** EXERCISE BRIEF **
The response must consist of the lines below from the one with "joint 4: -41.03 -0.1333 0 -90" through the one with "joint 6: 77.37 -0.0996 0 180", exactly as they appear and with both ends kept.
- - - - - - -
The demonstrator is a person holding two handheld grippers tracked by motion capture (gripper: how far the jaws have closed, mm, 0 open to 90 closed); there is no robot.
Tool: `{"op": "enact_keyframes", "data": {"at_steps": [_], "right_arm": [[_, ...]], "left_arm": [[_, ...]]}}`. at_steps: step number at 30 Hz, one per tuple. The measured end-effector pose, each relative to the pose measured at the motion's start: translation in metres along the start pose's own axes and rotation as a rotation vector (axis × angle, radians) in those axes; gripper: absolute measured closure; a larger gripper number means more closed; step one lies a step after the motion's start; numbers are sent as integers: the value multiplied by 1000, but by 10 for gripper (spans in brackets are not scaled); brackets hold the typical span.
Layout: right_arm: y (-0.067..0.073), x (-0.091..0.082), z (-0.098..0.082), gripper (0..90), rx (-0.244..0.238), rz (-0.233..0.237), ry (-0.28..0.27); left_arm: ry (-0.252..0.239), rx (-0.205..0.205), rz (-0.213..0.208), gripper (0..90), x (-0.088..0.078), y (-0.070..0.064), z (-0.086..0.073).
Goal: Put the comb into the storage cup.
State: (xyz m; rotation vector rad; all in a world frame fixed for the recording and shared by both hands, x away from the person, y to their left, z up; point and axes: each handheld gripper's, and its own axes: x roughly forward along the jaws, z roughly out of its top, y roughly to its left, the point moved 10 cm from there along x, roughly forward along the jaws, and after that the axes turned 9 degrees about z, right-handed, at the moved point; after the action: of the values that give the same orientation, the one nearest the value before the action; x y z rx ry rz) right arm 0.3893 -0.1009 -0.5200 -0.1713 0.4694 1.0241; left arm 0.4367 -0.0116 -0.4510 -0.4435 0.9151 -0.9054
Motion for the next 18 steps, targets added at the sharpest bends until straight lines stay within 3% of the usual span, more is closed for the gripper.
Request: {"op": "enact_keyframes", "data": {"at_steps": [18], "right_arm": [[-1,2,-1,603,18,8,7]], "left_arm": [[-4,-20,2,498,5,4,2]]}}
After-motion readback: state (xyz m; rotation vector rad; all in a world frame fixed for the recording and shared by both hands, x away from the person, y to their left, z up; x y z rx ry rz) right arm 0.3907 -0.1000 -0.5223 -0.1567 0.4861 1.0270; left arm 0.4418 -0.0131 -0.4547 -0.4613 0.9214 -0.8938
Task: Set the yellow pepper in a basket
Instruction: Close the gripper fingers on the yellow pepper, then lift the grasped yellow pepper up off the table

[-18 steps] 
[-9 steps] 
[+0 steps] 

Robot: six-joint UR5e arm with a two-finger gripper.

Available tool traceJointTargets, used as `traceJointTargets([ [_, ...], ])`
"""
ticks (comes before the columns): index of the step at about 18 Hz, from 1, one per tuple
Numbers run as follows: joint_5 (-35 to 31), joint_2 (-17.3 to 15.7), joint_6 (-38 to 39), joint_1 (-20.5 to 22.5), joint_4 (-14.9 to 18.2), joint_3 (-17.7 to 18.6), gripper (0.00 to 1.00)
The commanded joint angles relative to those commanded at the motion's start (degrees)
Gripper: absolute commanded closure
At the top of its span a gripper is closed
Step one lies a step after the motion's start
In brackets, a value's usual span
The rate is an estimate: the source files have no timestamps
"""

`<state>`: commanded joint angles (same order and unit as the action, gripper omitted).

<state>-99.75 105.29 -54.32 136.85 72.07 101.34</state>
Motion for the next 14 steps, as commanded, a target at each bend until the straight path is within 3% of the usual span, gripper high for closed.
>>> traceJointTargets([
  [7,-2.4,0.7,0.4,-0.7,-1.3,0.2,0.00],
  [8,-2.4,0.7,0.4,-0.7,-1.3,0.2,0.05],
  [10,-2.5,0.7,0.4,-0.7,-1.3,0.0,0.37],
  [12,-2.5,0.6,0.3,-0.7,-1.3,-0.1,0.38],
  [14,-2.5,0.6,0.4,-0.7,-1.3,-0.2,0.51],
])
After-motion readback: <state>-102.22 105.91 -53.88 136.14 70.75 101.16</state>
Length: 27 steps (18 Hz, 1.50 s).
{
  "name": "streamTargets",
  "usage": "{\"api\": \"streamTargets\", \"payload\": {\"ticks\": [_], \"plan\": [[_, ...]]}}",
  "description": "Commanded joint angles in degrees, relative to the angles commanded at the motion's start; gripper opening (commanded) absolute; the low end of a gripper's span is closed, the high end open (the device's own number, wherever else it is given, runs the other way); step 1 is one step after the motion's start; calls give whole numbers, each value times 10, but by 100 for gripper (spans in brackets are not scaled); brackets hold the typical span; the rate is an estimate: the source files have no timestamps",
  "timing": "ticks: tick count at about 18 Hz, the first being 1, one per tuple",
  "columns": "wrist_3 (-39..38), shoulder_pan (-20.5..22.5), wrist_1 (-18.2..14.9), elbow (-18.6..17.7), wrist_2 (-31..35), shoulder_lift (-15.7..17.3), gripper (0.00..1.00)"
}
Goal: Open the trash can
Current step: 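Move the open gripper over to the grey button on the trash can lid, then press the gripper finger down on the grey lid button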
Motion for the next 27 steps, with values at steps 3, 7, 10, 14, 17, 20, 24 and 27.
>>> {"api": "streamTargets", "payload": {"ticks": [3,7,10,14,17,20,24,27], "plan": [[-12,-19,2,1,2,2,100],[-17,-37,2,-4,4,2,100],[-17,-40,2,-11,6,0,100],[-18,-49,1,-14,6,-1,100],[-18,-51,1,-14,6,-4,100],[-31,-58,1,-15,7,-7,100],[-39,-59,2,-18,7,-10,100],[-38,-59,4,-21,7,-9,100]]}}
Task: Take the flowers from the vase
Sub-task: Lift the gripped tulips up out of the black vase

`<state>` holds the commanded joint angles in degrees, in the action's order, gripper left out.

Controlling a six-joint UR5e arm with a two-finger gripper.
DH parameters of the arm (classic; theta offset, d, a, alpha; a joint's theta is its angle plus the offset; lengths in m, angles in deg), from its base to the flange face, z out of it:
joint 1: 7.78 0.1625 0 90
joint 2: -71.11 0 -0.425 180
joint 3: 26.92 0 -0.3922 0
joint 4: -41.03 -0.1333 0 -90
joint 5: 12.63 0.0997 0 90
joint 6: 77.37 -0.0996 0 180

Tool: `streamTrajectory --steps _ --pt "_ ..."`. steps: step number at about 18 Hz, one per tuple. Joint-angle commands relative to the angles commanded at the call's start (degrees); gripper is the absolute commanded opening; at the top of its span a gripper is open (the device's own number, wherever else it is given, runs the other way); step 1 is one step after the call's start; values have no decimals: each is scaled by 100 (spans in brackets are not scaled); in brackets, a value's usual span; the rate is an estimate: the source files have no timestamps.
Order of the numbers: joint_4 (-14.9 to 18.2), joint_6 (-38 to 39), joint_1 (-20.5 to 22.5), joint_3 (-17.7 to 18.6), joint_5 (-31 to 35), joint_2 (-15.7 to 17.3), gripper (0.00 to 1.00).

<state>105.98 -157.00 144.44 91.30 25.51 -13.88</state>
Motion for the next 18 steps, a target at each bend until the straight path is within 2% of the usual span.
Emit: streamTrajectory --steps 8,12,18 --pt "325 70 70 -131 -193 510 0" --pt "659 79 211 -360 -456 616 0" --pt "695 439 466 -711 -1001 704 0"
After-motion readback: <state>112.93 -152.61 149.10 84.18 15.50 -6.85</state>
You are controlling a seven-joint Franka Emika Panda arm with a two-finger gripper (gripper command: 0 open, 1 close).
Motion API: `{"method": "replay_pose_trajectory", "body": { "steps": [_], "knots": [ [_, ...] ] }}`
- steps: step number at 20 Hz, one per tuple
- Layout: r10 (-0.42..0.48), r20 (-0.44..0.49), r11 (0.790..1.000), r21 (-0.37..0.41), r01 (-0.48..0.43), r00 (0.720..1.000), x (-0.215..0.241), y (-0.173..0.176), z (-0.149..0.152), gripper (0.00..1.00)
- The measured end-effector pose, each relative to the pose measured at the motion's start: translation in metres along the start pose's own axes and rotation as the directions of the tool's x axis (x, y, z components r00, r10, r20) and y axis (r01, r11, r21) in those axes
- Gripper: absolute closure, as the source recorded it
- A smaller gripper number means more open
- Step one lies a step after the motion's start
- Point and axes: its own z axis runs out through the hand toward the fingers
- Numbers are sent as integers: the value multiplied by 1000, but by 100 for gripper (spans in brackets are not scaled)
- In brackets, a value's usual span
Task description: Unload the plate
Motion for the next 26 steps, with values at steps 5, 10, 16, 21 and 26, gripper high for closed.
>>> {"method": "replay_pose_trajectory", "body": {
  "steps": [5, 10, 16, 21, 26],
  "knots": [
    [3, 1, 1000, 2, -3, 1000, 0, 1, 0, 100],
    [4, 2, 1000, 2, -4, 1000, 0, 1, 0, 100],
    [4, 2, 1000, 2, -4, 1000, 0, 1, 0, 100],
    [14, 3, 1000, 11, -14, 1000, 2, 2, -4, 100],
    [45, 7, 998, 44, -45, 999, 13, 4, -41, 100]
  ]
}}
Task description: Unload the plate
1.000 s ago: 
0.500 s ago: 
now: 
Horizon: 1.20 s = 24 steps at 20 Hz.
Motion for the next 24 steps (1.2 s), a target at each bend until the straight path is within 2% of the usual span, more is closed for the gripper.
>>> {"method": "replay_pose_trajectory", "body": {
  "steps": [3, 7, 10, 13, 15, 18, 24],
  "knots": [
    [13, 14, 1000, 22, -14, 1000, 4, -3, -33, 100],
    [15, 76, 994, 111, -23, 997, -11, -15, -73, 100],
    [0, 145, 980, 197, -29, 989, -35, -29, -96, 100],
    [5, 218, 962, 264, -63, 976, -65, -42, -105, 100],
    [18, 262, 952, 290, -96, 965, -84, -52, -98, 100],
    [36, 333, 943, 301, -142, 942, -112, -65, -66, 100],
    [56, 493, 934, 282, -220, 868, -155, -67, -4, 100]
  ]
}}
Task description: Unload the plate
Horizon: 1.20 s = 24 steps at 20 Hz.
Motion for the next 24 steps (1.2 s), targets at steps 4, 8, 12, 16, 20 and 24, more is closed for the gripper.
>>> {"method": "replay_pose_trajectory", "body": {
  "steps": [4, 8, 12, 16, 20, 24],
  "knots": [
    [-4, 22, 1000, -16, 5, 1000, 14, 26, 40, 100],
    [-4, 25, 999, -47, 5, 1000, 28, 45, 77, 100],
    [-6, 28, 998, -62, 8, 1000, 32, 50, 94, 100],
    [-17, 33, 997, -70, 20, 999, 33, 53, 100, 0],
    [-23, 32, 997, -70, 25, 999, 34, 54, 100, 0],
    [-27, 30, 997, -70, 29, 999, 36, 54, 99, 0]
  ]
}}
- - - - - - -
** RESULT OF THIS EXERCISE **
joint 4: -41.03 -0.1333 0 -90
joint 5: 12.63 0.0997 0 90
joint 6: 77.37 -0.0996 0 180

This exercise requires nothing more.